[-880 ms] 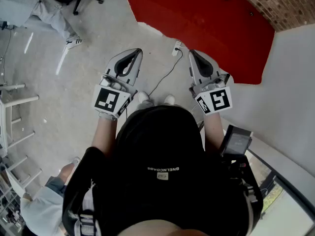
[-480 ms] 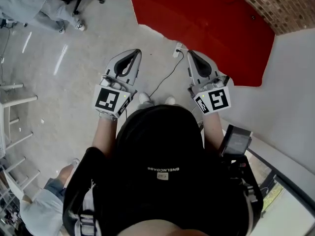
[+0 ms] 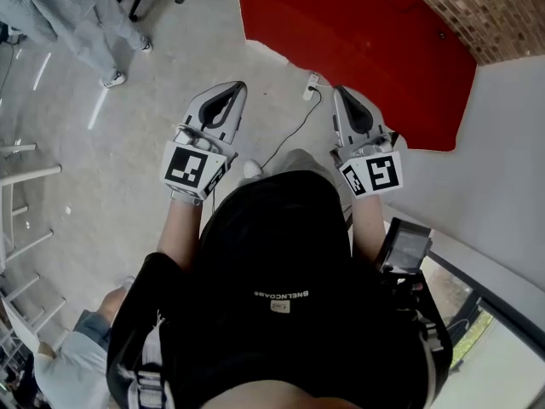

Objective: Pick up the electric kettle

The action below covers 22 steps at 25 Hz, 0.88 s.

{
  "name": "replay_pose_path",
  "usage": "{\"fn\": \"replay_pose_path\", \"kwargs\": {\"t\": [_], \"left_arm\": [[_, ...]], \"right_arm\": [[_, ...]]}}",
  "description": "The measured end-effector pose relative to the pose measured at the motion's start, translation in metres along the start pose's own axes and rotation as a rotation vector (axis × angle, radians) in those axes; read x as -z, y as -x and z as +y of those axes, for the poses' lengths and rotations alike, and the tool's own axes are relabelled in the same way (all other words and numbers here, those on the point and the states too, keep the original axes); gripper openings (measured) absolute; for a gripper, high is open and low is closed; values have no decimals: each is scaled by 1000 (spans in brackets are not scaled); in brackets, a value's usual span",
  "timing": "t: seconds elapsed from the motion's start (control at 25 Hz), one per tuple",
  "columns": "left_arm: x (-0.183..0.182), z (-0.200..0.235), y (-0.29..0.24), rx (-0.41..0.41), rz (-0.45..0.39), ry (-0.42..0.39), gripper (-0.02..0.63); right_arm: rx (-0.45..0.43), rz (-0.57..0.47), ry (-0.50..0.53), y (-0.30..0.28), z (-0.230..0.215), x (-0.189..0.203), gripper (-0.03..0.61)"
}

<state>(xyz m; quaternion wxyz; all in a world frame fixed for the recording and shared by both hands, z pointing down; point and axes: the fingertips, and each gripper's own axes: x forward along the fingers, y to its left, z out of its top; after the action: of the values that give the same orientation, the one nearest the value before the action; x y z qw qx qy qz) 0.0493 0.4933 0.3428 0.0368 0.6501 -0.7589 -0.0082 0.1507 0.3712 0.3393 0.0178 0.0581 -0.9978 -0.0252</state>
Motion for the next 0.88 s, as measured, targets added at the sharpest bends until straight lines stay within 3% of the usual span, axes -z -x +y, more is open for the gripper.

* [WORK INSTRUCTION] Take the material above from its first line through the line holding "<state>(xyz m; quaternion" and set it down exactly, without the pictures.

* [ANSWER SPACE]
[-880 ms] 
[-480 ms] 
[+0 ms] 

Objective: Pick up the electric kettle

The action below covers 22 steps at 25 Hz, 0.88 s.

{
  "name": "replay_pose_path",
  "usage": "{\"fn\": \"replay_pose_path\", \"kwargs\": {\"t\": [_], \"left_arm\": [[_, ...]], \"right_arm\": [[_, ...]]}}",
  "description": "The measured end-effector pose relative to the pose measured at the motion's start, translation in metres along the start pose's own axes and rotation as a rotation vector (axis × angle, radians) in those axes; read x as -z, y as -x and z as +y of those axes, for the poses' lengths and rotations alike, and the tool's own axes are relabelled in the same way (all other words and numbers here, those on the point and the states too, keep the original axes); gripper openings (measured) absolute; for a gripper, high is open and low is closed; values have no decimals: each is scaled by 1000 (spans in brackets are not scaled); in brackets, a value's usual span",
  "timing": "t: seconds elapsed from the motion's start (control at 25 Hz), one per tuple",
  "columns": "left_arm: x (-0.183..0.182), z (-0.200..0.235), y (-0.29..0.24), rx (-0.41..0.41), rz (-0.45..0.39), ry (-0.42..0.39), gripper (-0.02..0.63); right_arm: rx (-0.45..0.43), rz (-0.57..0.47), ry (-0.50..0.53), y (-0.30..0.28), z (-0.230..0.215), x (-0.189..0.203), gripper (-0.03..0.61)"
}

<state>(xyz m; quaternion wxyz; all in a world frame fixed for the recording and shared by both hands, z pointing down; point and axes: the fingertips, and each gripper's own axes: x forward along the fingers, y to its left, z out of its top; after the action: of the values that give the same orientation, the one nearest the value before the action; x y z qw qx qy qz) 0.0493 0.4933 0.3428 0.0368 0.6501 -0.7589 -0.0082 0.1507 0.3712 0.3393 0.0178 0.0581 -0.9978 -0.0252</state>

This concludes the output for the exercise.